Scraping with Nodriver: Step by Step Tutorial with Examples

17 May 2024 | 11 min read

If you've used Python Selenium for web scraping, you're familiar with its ability to extract data from websites. However, the default webdriver (ChromeDriver) often struggles to bypass anti-bot mechanisms. As a solution, you can use undetected_chromedriver to bypass some of today's most sophisticated anti-bot systems, including those from Cloudflare and Akamai.

However, it's important to note that undetected_chromedriver has limitations against advanced anti-bot systems. This is where Nodriver, its official successor, comes in.

In this blog, you will learn about Nodriver, which provides next-level web scraping and browser automation through a relatively simple interface.

Without further ado, let’s get started!

What is Nodriver and How Does It Work?

NoDriver is an asynchronous tool that replaces traditional components such as Selenium or webdriver binaries, providing direct communication with browsers. This approach not only reduces the detection rate by most anti-bot solutions but also significantly improves the tool's performance.

This package has a unique feature that sets it apart from other similar packages - it is optimized to avoid detection by most anti-bot solutions. Its key features include:

  • A fast and undetected Chrome automation library.
  • No need for chromedriver binary or Selenium dependency.
  • Can be set up and running in just one line of code.
  • Uses a fresh profile for each run and cleans up on exit.
  • Packed with helpers for common operations.
  • Smart element lookup lets you interact with elements by selector or text content, even within iframes.

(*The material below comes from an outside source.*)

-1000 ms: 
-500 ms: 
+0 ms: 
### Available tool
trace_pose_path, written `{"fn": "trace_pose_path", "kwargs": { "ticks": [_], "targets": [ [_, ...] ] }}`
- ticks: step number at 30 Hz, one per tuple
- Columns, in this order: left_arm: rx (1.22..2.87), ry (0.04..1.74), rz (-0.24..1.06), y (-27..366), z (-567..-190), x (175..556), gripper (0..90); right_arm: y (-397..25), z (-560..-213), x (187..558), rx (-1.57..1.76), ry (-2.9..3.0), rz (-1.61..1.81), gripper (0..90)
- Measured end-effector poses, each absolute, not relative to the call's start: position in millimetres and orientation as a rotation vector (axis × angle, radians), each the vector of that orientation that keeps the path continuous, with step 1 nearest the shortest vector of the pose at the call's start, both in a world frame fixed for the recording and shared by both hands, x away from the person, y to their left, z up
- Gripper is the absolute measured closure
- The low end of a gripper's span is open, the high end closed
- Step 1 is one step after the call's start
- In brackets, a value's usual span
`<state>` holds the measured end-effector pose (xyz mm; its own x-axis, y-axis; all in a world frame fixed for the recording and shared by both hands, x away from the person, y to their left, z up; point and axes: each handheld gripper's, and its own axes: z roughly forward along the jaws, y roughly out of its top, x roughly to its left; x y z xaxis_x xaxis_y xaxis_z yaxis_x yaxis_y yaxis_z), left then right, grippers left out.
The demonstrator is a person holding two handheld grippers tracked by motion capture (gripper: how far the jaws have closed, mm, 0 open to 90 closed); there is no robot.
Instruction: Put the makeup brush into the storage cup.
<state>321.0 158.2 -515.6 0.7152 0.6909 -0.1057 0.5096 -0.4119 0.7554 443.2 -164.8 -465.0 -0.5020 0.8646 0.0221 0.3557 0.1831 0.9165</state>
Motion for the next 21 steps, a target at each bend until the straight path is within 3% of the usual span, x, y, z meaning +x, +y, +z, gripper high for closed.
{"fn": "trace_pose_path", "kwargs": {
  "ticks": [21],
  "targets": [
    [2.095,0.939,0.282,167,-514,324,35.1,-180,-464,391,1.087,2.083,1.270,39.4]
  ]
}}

To get started with nodriver, you'll first need to install it using the following commands:

 pip install nodriver

Here's the code snippet. We've kept it short and simple to allow you to quickly set up your environment and start using Nodriver with minimal code.

Be sure to avoid naming your Python file "nodriver" or you'll get an error.

import nodriver as uc
import time

async def main():

    browser = await uc.start(headless=True)
    page = await browser.get("https://www.nowsecure.nl")

    time.sleep(4)

    await page.save_screenshot("image.png")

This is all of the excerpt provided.